What this task involves —
Print out the data below in full and exactly, skipping the pictures.

⁂

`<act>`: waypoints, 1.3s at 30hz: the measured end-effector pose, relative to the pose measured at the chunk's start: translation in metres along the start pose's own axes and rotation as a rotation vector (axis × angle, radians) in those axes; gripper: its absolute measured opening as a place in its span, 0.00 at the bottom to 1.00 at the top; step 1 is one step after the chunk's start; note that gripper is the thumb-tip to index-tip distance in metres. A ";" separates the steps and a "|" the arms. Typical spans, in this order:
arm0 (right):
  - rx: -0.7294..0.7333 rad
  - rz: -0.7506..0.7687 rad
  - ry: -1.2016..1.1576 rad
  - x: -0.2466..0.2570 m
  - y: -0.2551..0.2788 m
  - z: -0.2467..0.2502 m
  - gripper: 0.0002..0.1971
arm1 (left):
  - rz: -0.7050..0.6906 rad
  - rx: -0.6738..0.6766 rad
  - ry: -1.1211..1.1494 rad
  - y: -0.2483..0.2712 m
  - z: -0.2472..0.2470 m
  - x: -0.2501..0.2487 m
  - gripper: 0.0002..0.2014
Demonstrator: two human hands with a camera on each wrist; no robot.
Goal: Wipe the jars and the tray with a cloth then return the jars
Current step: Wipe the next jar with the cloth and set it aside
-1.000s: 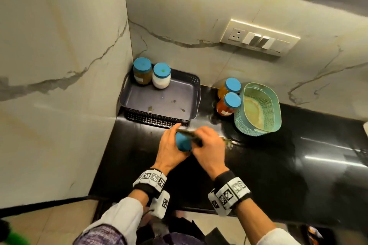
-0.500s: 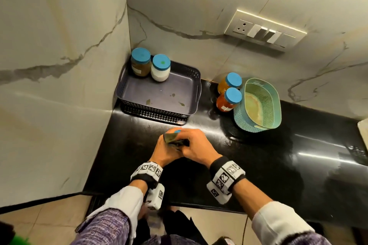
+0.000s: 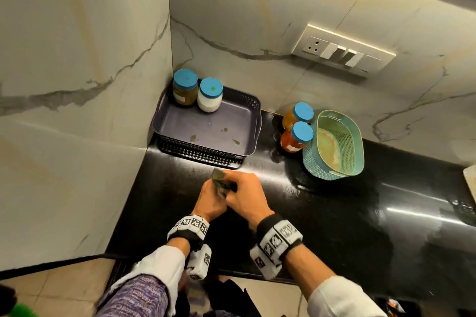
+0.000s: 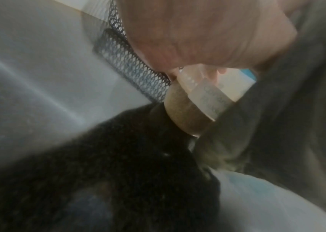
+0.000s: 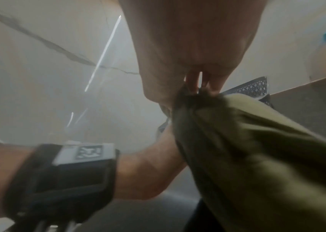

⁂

Solution for this problem —
`<act>`: waypoints, 1.3s at 30hz: the measured end-effector pose, relative to the pose measured at the chunk's start: translation in metres along the start pose's own axes and rotation as a rotation vector (axis × angle, radians) in those axes; gripper: its absolute measured opening as a place in its span, 0.00 at the bottom to 1.00 at the top; step 1 is one step after the chunk's start; note that gripper is the thumb-tip to index-tip distance in metres. A ";" separates the steps and a "|" the arms. Typical spans, in this order:
arm0 (right):
  - rx: -0.7294..0.7333 rad
  - rz: -0.7506..0.7687 rad
  - ry: -1.2016..1.1576 rad
  - x: -0.2466..0.2570 m
  - y: -0.2551..0.2788 m
  - z: -0.2467..0.2502 m
  - gripper: 0.0002..0.1971
arm1 (left):
  - rz: -0.7050..0.6906 rad
  - rx: -0.6738..0.6766 rad
  - ry: -1.1211..1.1494 rad
  - y: -0.2483..0.2712 m
  - z: -0.2472..0.2470 m
  - x: -0.2501..0.2487 m
  - gripper: 0.0002..0.2014
Demonstrator: two human hands with a camera on each wrist; no robot.
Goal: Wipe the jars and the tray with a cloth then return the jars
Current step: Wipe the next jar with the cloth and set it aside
-1.000s: 
-0.500s: 
+0.000s: 
+0.000s: 
+0.000s: 

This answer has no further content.